- PROMPT
The required answer is the run of lines from the one holding "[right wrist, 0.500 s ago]" to the end of the data below, copied exactly and free of pictures.

- SOURCE MATERIAL
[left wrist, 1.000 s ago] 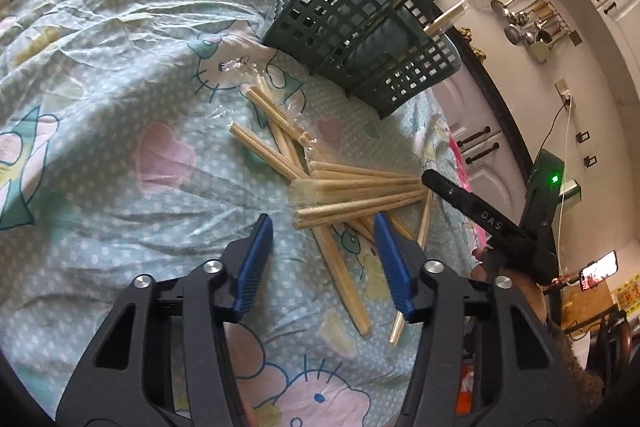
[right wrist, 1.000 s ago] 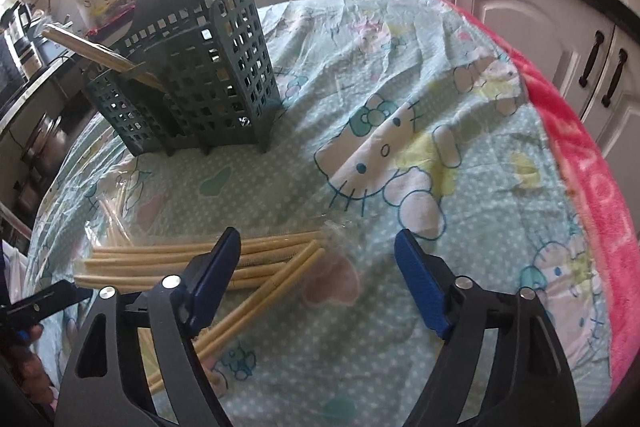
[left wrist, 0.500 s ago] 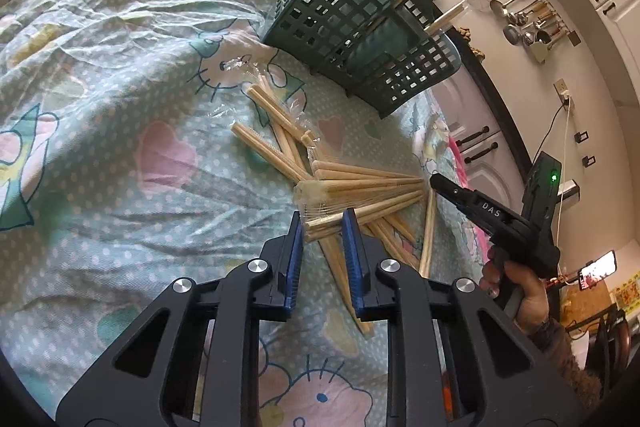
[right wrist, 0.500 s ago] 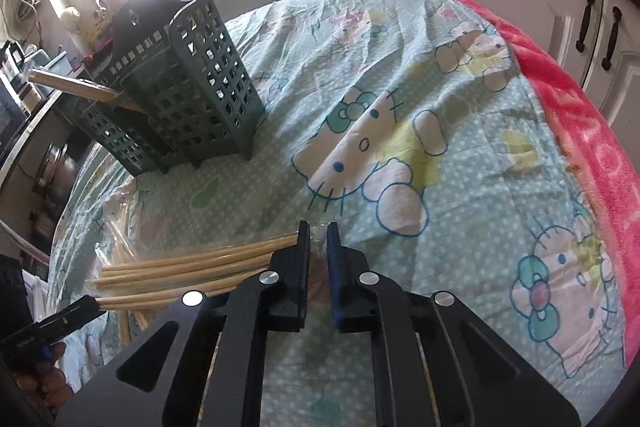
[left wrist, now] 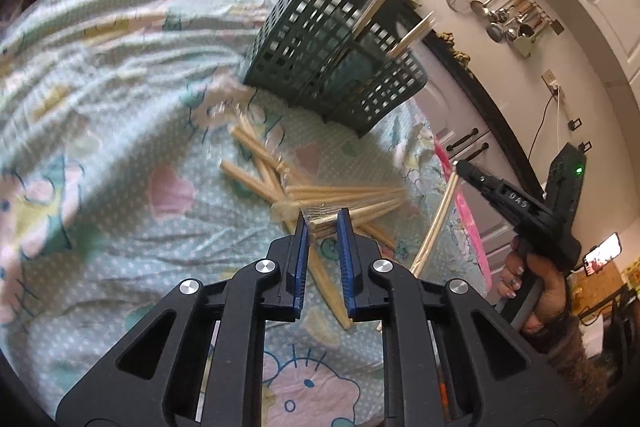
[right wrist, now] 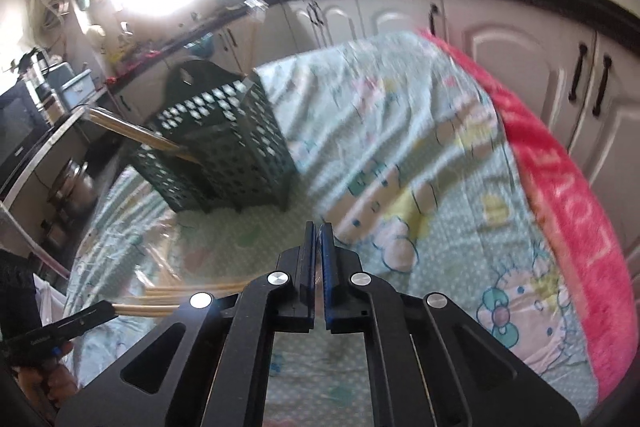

- SOLUTION TO THE EXERCISE
[right wrist, 0.500 s ago] 
[left wrist, now] 
[right wrist, now] 

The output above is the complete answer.